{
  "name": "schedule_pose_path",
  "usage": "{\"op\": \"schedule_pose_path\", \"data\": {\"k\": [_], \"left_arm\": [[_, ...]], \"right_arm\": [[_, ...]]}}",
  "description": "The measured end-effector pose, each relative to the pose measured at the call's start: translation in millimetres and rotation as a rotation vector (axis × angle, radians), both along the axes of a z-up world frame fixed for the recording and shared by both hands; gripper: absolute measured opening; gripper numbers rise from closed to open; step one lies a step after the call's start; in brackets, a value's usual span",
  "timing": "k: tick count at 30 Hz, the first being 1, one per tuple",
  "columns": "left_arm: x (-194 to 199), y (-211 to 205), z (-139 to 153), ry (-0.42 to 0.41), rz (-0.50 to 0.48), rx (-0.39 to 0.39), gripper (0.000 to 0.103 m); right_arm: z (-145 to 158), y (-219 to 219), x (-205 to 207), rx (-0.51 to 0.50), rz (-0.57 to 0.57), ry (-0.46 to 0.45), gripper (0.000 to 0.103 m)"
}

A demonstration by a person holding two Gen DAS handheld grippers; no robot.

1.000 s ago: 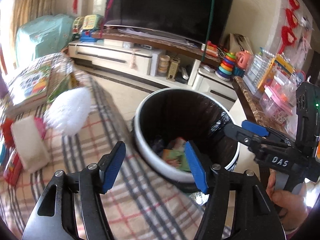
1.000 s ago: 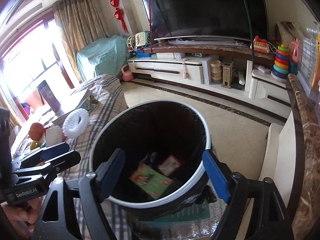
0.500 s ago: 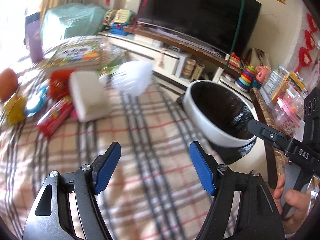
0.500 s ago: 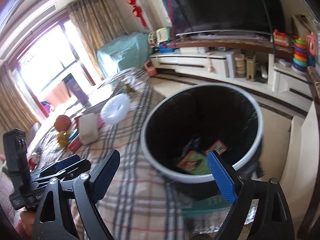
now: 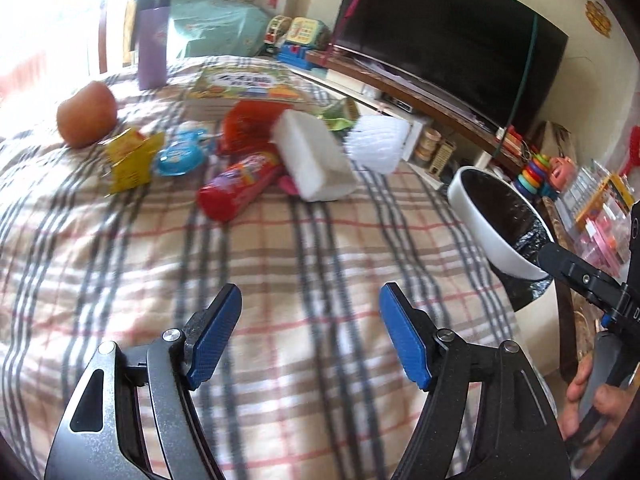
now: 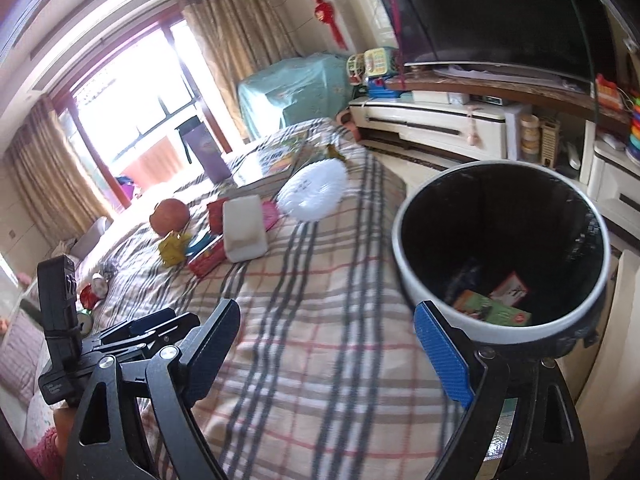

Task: Collect trash
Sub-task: 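Move both tools back over the bed toward the mesh net and candy tube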

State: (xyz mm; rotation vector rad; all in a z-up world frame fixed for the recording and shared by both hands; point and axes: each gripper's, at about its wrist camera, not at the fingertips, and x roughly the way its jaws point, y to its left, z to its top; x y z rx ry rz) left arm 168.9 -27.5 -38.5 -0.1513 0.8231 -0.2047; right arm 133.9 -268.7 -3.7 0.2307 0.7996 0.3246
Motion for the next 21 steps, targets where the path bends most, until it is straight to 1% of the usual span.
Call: {"op": "schedule_pose_path", "data": {"k": [5, 9, 14, 17, 21], "left_arm": [[-2, 18, -5, 0.016, 0.032, 0.005, 0.073], [-1, 30, -6, 0.02, 0.049, 0.011, 0.073], [5, 39, -5, 0.026, 0.058, 0.023, 0.073], [12, 41, -3, 0.021, 0.056, 0.04, 0.073], [26, 43, -1, 0.014, 0.046, 0.056, 0.073]], "right_arm": [[-8, 16, 5, 0.013, 0.035, 0.028, 0.09], [-13, 32, 12, -0.046, 0.053, 0.047, 0.09], [-14, 43, 20, -0.068, 0.063, 0.022, 0.089], [-14, 48, 30, -0.076, 0.067, 0.008, 0.086], [-15, 51, 44, -0.087, 0.061, -0.004, 0.076]]}}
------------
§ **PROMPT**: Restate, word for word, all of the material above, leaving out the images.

§ **WRITTEN SOLUTION**:
{
  "name": "schedule_pose_path",
  "usage": "{\"op\": \"schedule_pose_path\", \"data\": {\"k\": [_], \"left_arm\": [[_, ...]], \"right_arm\": [[_, ...]]}}",
  "description": "The measured end-effector pose, each relative to the pose measured at the call's start: translation in millimetres and rotation as a rotation vector (axis × angle, radians), both along the axes of a z-up world frame fixed for the recording and shared by both hands; gripper: absolute measured opening; gripper numbers rise from closed to open; step one lies a step after the call's start; in brackets, a value's usual span",
  "timing": "k: tick count at 30 Hz, the first being 1, one per tuple",
  "columns": "left_arm: x (-194 to 199), y (-211 to 205), z (-139 to 153), ry (-0.42 to 0.41), rz (-0.50 to 0.48), rx (-0.39 to 0.39), gripper (0.000 to 0.103 m); right_arm: z (-145 to 158), y (-219 to 219), x (-205 to 207), rx (-0.51 to 0.50), rz (-0.57 to 0.57), ry (-0.46 to 0.45), gripper (0.000 to 0.103 m)"
}

A demonstration by a person holding two Gen DAS handheld grippers; no robot.

1.000 s ago: 
1.000 s ago: 
0.500 s ago: 
0.500 s ago: 
now: 
now: 

Task: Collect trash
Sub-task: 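Move both tools back over the bed toward the mesh net and candy tube
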
State: (xyz mm; rotation vector rad; all in a z-up world frame fixed for the recording and shared by both hands; point and axes: each gripper's, at about its wrist camera, not at the fingertips, and x roughly the way its jaws point, y to its left, z to its top; x y z rx ry rz) left arm 168.9 -27.5 -38.5 -0.1513 0.8231 -0.2047; right arm 133.9 -268.7 -3.7 0.2307 0.7996 0.3246
Motion for the next 21 steps, targets where the path bends most, until it is straight to 1% of the usual span.
Call: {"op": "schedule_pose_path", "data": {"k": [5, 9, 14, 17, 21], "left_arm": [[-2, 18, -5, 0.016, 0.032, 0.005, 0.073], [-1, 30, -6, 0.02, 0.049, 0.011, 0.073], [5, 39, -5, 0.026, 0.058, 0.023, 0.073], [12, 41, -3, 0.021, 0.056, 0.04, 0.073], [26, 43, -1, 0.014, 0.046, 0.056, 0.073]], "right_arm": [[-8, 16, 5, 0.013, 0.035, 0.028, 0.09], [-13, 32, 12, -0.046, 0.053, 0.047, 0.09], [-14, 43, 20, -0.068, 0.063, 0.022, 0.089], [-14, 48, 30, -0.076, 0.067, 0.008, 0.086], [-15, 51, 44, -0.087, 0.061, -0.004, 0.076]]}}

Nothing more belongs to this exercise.